### Activity:
Identify every line in the records below that contains the word "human", and copy each of those lines.

### Given records:
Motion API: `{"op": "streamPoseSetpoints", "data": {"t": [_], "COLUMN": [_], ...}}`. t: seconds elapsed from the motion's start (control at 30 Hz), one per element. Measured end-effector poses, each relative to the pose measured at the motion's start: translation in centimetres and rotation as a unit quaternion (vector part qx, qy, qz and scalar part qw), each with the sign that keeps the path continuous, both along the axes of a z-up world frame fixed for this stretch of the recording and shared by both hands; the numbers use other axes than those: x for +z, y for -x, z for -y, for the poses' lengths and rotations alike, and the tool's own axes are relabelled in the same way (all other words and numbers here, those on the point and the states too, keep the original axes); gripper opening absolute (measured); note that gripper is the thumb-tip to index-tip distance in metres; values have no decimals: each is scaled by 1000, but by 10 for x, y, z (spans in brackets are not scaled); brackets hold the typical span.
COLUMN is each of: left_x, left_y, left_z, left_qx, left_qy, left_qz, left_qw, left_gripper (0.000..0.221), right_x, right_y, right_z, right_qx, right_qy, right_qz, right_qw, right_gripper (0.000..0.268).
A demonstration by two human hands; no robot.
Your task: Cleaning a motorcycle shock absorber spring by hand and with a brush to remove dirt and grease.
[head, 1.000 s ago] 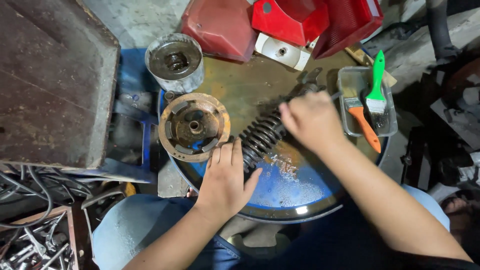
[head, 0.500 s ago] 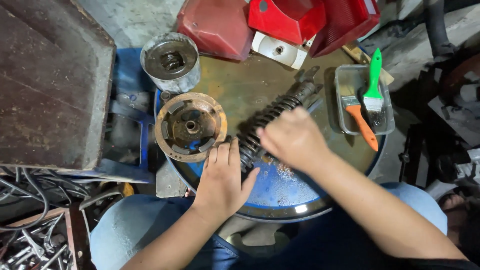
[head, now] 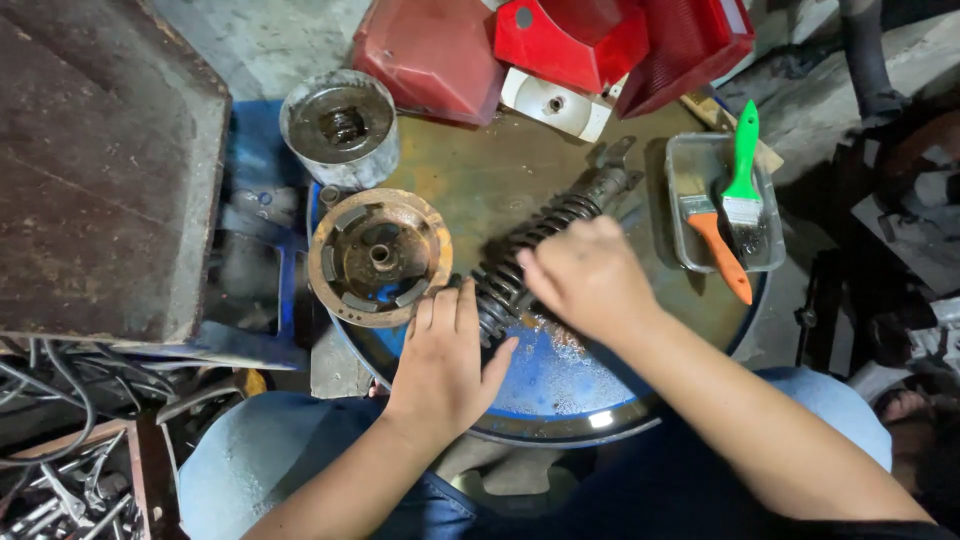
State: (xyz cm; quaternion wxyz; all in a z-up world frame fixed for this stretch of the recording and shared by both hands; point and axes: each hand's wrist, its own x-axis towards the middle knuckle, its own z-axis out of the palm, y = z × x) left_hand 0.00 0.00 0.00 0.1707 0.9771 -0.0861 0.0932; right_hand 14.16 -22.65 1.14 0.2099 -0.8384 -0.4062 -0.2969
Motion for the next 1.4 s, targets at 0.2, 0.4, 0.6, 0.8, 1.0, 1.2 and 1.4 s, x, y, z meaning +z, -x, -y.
{"op": "streamPoseSetpoints", "data": {"t": [0.2, 0.4, 0.6, 0.8, 1.0, 1.2, 1.4], "left_x": [9, 0, 1, 10, 7, 9, 9], "left_y": [0, 1, 0, -1, 0, -1, -1], "left_z": [-2, -1, 0, -1, 0, 3, 3], "left_qx": [-8, -5, 2, -5, -2, 12, 12], "left_qy": [1, 0, 0, -3, 1, -22, -21], "left_qz": [-1, 22, -4, -14, -18, -23, -20], "left_qw": [1000, 1000, 1000, 1000, 1000, 999, 1000], "left_gripper": [93, 92, 97, 90, 94, 96, 91], "right_x": [-12, -34, 1, -12, -29, -3, -26], "right_y": [-58, -83, 25, -58, -92, 6, -89], "right_z": [37, 73, -19, 37, 66, -14, 55], "right_qx": [-36, -139, 65, -28, -115, 70, -118], "right_qy": [52, 65, -9, 48, 48, -29, 61], "right_qz": [74, 31, 6, 82, 60, 11, 66], "right_qw": [995, 988, 998, 995, 990, 997, 989], "right_gripper": [46, 48, 46, 46, 47, 46, 48]}}
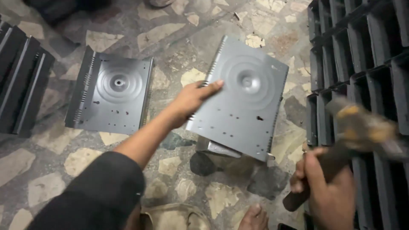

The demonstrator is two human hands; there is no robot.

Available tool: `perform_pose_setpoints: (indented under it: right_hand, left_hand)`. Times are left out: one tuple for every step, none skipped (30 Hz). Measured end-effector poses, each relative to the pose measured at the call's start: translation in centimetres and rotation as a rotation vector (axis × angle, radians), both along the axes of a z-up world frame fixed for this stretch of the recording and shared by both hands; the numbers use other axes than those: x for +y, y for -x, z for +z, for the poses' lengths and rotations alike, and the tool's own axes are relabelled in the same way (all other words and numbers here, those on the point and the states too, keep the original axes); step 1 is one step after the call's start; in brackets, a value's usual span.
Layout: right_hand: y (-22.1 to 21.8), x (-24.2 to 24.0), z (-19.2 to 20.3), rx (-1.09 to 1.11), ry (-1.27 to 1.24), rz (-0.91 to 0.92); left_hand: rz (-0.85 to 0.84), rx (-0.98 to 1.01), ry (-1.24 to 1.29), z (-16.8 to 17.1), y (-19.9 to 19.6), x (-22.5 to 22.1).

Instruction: The person hammers small metal pins into a metal plate to assemble an electronic component housing.

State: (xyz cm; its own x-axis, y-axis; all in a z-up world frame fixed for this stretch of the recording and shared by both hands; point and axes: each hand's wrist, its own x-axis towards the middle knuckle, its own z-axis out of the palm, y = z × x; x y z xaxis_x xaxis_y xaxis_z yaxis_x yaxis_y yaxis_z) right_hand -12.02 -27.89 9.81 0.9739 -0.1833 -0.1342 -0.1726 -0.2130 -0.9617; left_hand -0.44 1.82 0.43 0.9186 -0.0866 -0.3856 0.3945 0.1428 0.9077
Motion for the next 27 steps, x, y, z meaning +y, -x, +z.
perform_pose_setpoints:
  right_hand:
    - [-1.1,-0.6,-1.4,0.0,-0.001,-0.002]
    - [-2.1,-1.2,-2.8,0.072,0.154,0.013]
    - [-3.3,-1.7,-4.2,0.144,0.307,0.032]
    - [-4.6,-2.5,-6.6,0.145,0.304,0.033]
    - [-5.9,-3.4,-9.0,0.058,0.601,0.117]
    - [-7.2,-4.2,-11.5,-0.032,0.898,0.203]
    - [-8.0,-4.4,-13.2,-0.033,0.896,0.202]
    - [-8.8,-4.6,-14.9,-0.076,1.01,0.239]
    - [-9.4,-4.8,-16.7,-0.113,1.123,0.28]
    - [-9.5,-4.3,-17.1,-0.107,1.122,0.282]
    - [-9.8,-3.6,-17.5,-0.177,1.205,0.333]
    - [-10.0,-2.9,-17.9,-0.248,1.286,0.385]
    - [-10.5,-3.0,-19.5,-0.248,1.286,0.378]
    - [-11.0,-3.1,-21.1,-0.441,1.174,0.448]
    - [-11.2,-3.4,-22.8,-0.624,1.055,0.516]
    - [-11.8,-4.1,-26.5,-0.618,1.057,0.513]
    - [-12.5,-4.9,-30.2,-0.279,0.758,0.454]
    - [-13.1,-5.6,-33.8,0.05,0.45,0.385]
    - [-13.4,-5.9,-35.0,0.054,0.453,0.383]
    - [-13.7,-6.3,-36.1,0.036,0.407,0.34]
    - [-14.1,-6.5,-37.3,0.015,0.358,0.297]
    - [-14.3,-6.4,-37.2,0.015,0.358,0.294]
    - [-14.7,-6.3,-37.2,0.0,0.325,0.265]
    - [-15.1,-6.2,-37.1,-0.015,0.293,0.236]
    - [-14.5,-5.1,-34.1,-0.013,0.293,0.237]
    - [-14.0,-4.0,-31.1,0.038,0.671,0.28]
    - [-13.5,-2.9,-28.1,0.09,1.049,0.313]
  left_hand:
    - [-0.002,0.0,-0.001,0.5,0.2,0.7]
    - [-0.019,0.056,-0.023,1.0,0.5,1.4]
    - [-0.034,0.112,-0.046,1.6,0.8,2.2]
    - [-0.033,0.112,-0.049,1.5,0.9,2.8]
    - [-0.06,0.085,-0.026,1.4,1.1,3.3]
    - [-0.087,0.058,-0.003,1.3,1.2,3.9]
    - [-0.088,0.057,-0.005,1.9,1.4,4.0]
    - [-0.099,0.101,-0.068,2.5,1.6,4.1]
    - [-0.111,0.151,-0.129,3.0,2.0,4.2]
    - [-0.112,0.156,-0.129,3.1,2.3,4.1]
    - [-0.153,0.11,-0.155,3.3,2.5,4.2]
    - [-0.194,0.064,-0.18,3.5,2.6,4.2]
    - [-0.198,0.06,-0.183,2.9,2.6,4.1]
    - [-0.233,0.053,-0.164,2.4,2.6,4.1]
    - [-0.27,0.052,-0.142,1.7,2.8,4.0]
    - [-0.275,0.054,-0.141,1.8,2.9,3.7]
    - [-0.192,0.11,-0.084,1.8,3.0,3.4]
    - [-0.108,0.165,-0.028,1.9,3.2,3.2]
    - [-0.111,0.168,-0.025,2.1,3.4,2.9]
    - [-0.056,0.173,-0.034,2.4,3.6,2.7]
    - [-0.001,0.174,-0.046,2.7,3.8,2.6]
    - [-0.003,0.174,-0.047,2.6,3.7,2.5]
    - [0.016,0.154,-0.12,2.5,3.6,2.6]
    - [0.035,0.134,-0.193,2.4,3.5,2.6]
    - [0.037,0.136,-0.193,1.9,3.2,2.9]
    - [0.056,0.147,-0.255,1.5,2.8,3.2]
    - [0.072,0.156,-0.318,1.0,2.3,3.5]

### Problem solution:
A demonstration by two human hands; no robot.
The demonstrator is two human hands; there is no robot.

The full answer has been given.